Saved entries:

+ + + + + + +

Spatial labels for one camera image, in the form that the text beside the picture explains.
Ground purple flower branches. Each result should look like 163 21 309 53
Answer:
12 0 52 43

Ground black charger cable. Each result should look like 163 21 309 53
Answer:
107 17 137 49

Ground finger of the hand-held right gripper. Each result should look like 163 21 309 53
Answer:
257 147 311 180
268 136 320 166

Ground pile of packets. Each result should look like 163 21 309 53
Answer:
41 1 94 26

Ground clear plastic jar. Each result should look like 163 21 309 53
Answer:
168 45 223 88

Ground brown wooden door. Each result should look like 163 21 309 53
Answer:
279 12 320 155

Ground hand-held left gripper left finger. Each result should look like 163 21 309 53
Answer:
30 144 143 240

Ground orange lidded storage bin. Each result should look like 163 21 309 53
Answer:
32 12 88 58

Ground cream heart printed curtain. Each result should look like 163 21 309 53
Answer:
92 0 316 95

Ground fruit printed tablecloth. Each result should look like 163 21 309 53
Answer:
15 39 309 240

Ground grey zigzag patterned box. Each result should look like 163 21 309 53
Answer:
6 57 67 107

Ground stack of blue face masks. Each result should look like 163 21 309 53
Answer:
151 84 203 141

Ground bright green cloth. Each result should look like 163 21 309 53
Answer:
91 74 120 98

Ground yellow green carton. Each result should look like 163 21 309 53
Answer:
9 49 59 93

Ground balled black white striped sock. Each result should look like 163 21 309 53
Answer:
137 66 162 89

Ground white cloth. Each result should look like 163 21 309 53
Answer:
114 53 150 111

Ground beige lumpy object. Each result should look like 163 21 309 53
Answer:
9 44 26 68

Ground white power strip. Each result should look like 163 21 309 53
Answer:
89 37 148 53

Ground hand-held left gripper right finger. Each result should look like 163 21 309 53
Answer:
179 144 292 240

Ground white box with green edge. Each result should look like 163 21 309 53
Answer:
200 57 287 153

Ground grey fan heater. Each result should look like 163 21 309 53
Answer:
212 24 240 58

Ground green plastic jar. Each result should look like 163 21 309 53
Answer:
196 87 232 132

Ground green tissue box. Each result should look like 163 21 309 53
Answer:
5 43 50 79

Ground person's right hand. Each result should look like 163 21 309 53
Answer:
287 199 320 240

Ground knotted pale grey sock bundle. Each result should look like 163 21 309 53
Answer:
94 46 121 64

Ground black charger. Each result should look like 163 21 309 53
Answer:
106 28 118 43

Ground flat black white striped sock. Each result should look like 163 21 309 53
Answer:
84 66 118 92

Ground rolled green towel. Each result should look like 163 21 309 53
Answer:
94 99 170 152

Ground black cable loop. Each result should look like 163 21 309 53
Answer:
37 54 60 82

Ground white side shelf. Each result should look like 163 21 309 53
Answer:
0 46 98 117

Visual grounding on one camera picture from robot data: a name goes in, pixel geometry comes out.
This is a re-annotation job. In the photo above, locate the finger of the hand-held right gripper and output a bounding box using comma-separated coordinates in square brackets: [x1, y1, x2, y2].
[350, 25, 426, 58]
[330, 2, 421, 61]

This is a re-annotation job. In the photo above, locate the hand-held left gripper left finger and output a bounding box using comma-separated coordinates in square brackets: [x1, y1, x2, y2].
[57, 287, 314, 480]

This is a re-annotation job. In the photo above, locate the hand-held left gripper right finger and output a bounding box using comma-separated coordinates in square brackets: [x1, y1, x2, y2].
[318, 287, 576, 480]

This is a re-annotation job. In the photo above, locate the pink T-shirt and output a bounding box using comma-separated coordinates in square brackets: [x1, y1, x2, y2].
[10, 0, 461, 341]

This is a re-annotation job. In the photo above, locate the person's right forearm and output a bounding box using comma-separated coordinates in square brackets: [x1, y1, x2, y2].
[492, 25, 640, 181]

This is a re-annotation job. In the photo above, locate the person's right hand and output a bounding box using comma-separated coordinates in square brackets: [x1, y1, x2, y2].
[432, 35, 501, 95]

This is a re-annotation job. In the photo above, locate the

+ + + + + + +

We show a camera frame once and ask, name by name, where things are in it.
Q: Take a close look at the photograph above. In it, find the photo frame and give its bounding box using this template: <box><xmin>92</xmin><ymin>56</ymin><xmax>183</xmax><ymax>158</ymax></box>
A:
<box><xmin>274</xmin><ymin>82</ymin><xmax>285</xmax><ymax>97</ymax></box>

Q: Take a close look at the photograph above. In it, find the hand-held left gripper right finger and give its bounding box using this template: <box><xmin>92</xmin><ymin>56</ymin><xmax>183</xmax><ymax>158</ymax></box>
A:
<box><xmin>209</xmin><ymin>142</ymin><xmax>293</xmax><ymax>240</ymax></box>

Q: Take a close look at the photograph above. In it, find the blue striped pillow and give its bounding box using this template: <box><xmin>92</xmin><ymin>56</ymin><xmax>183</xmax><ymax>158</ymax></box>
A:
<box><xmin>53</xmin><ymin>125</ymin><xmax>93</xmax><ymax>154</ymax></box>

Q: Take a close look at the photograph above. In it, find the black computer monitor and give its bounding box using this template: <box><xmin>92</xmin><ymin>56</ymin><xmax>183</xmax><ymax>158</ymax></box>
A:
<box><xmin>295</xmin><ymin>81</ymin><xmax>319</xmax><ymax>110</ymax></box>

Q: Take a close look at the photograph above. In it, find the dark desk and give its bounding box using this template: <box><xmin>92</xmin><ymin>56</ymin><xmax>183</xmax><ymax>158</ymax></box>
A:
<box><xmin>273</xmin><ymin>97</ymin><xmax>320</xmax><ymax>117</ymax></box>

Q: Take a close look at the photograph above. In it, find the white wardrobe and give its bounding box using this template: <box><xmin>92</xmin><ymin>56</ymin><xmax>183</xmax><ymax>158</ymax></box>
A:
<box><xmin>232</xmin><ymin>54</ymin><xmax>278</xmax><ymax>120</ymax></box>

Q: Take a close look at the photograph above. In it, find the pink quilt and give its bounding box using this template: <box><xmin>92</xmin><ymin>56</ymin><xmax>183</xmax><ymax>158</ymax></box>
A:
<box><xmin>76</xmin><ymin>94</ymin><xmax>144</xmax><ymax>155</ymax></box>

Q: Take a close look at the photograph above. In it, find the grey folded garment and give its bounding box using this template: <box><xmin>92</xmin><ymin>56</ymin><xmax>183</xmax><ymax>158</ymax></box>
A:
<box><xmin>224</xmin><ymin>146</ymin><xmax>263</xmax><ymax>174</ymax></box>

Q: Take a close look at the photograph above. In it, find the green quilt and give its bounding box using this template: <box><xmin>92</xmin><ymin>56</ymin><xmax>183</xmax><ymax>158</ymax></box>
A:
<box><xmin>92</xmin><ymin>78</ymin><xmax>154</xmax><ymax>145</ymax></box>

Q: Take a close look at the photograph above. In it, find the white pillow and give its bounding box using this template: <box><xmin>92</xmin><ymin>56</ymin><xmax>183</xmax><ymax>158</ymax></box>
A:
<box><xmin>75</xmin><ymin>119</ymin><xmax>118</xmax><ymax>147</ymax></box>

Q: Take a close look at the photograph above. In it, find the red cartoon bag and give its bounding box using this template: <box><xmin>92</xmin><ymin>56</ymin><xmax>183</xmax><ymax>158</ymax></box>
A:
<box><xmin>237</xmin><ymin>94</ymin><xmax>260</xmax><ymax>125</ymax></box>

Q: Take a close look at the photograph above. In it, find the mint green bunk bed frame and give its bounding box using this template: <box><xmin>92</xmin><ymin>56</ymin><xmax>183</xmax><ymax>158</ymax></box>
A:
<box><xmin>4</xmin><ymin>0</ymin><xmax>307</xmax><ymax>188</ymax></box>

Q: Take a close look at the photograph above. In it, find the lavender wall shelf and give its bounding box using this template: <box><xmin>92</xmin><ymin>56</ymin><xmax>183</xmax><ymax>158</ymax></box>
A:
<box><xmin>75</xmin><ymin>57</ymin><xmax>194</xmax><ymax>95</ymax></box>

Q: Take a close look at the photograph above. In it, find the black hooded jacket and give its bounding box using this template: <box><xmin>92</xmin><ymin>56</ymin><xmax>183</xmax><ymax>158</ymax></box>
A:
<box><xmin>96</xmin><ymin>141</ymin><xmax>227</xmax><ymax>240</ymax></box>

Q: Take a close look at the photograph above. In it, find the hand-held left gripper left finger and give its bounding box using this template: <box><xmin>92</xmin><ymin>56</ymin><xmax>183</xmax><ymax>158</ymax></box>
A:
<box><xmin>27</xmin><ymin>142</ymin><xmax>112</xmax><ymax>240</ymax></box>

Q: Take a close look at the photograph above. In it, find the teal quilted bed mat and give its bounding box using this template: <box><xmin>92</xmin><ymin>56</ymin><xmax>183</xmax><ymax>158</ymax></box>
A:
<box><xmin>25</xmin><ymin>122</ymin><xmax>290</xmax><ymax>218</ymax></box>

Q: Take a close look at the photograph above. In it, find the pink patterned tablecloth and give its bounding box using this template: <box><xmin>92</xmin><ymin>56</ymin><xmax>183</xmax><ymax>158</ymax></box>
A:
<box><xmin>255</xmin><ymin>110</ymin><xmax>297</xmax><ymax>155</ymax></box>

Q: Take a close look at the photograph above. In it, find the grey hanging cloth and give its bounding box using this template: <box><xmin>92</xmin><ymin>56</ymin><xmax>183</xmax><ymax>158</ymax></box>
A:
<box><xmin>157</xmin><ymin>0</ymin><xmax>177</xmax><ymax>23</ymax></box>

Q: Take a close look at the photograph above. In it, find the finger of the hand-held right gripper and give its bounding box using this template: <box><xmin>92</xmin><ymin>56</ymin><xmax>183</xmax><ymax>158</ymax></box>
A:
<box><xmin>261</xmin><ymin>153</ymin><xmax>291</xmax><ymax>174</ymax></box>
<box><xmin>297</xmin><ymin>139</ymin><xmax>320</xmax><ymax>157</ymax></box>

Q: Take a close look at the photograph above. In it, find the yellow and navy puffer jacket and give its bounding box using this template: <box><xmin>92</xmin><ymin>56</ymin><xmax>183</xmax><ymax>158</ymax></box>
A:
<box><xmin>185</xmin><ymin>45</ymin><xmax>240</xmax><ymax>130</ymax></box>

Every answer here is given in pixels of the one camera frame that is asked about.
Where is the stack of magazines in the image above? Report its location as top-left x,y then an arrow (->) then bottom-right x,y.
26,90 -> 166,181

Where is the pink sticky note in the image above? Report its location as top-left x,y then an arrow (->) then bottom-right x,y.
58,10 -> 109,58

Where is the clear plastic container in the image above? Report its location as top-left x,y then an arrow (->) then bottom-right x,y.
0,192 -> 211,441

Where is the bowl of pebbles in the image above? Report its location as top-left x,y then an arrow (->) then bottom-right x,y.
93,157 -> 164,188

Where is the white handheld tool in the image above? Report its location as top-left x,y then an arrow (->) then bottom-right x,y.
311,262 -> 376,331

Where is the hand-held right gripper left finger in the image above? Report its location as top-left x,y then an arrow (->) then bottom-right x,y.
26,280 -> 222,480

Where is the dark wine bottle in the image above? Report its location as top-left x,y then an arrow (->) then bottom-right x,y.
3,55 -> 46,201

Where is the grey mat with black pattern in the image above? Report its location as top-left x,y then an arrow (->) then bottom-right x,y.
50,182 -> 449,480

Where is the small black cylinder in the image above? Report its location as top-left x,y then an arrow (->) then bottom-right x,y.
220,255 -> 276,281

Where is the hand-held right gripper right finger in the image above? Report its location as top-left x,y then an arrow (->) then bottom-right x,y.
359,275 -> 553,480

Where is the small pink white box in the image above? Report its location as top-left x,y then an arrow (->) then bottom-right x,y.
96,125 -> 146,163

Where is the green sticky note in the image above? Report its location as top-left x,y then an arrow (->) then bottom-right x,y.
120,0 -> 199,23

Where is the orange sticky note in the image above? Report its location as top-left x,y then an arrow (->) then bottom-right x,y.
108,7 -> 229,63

+ + + + + + +

- [WORK REQUEST] What is needed is a copy of every line above in which "striped" appears.

- [SOLUTION TO THE EXERCISE]
Ground balled black white striped sock. Each result should look like 163 21 309 53
Ground flat black white striped sock. Each result should look like 163 21 309 53
Q: Take a close look at the photograph above. In it, find the blue striped pillow and give its bounding box using this template: <box><xmin>92</xmin><ymin>56</ymin><xmax>183</xmax><ymax>158</ymax></box>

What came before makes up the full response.